**Recorded data**
--------------------
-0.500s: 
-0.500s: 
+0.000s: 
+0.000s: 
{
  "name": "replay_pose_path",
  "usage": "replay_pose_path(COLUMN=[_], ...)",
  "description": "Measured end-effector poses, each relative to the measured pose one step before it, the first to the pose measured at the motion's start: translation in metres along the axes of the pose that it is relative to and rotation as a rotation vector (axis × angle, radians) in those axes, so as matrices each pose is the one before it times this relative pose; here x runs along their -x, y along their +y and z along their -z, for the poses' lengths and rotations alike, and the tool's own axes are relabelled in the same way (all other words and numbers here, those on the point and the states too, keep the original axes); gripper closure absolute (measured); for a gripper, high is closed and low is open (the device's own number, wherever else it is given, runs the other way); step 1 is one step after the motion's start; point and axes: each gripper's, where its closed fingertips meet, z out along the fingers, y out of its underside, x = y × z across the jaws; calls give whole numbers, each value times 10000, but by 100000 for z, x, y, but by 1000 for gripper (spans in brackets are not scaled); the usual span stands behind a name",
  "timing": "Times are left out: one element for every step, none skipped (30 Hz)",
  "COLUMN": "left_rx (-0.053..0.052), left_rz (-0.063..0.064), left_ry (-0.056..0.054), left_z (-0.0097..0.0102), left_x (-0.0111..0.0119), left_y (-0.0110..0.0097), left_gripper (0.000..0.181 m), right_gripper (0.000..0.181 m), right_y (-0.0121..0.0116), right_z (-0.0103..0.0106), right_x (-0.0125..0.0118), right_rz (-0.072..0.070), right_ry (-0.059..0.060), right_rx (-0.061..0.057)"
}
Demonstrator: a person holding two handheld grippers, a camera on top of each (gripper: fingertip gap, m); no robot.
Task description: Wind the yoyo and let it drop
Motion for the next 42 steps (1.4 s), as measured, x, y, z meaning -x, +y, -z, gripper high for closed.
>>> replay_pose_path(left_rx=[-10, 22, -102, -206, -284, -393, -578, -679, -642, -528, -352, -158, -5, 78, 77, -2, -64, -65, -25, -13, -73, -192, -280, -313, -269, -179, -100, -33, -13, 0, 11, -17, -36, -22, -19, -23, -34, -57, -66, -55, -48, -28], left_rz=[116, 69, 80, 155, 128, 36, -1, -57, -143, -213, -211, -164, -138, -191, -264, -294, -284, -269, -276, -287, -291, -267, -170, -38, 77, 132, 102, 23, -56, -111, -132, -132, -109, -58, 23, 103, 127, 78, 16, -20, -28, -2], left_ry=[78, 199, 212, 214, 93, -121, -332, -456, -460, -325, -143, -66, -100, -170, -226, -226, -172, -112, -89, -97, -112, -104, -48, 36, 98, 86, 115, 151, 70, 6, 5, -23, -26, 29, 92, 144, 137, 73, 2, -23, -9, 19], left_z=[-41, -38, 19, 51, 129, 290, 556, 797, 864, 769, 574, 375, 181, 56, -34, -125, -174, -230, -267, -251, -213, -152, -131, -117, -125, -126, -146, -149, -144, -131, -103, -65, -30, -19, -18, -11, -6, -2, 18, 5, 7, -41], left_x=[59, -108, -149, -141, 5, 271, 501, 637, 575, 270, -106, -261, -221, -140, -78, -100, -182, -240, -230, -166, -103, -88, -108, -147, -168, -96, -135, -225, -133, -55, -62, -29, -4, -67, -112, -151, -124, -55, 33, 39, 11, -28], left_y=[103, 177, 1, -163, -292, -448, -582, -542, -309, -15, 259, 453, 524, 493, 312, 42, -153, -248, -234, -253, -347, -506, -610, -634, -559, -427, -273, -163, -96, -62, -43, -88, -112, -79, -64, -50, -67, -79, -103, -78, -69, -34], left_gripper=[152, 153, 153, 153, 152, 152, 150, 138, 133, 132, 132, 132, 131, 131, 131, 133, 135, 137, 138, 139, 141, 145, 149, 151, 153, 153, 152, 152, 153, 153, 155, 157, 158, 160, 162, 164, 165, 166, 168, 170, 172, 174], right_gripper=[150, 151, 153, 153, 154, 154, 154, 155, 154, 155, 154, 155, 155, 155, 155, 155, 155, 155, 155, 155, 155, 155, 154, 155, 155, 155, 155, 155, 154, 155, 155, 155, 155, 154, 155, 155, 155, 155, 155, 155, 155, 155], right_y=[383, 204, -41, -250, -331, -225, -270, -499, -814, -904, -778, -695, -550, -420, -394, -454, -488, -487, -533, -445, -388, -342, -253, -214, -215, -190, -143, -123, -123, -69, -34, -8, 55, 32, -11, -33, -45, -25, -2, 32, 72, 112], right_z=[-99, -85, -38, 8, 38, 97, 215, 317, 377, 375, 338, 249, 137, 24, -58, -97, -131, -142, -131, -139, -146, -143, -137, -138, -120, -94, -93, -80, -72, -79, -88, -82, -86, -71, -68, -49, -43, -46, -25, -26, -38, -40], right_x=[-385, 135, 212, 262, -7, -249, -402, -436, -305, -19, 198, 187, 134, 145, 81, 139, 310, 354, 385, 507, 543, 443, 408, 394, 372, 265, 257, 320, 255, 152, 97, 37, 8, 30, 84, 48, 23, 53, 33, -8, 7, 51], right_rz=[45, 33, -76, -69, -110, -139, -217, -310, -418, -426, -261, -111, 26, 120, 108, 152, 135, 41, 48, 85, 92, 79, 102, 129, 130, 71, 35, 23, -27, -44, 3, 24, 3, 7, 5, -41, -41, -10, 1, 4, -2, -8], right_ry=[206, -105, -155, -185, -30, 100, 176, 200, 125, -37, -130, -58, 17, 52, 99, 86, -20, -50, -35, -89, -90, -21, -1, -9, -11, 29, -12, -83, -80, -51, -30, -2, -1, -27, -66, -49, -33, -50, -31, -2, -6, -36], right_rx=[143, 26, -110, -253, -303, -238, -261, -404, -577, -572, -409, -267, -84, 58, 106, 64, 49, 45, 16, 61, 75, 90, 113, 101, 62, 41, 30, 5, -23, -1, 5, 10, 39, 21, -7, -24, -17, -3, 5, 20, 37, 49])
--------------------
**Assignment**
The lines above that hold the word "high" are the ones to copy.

**Reply to the task**
  "description": "Measured end-effector poses, each relative to the measured pose one step before it, the first to the pose measured at the motion's start: translation in metres along the axes of the pose that it is relative to and rotation as a rotation vector (axis × angle, radians) in those axes, so as matrices each pose is the one before it times this relative pose; here x runs along their -x, y along their +y and z along their -z, for the poses' lengths and rotations alike, and the tool's own axes are relabelled in the same way (all other words and numbers here, those on the point and the states too, keep the original axes); gripper closure absolute (measured); for a gripper, high is closed and low is open (the device's own number, wherever else it is given, runs the other way); step 1 is one step after the motion's start; point and axes: each gripper's, where its closed fingertips meet, z out along the fingers, y out of its underside, x = y × z across the jaws; calls give whole numbers, each value times 10000, but by 100000 for z, x, y, but by 1000 for gripper (spans in brackets are not scaled); the usual span stands behind a name",
Motion for the next 42 steps (1.4 s), as measured, x, y, z meaning -x, +y, -z, gripper high for closed.

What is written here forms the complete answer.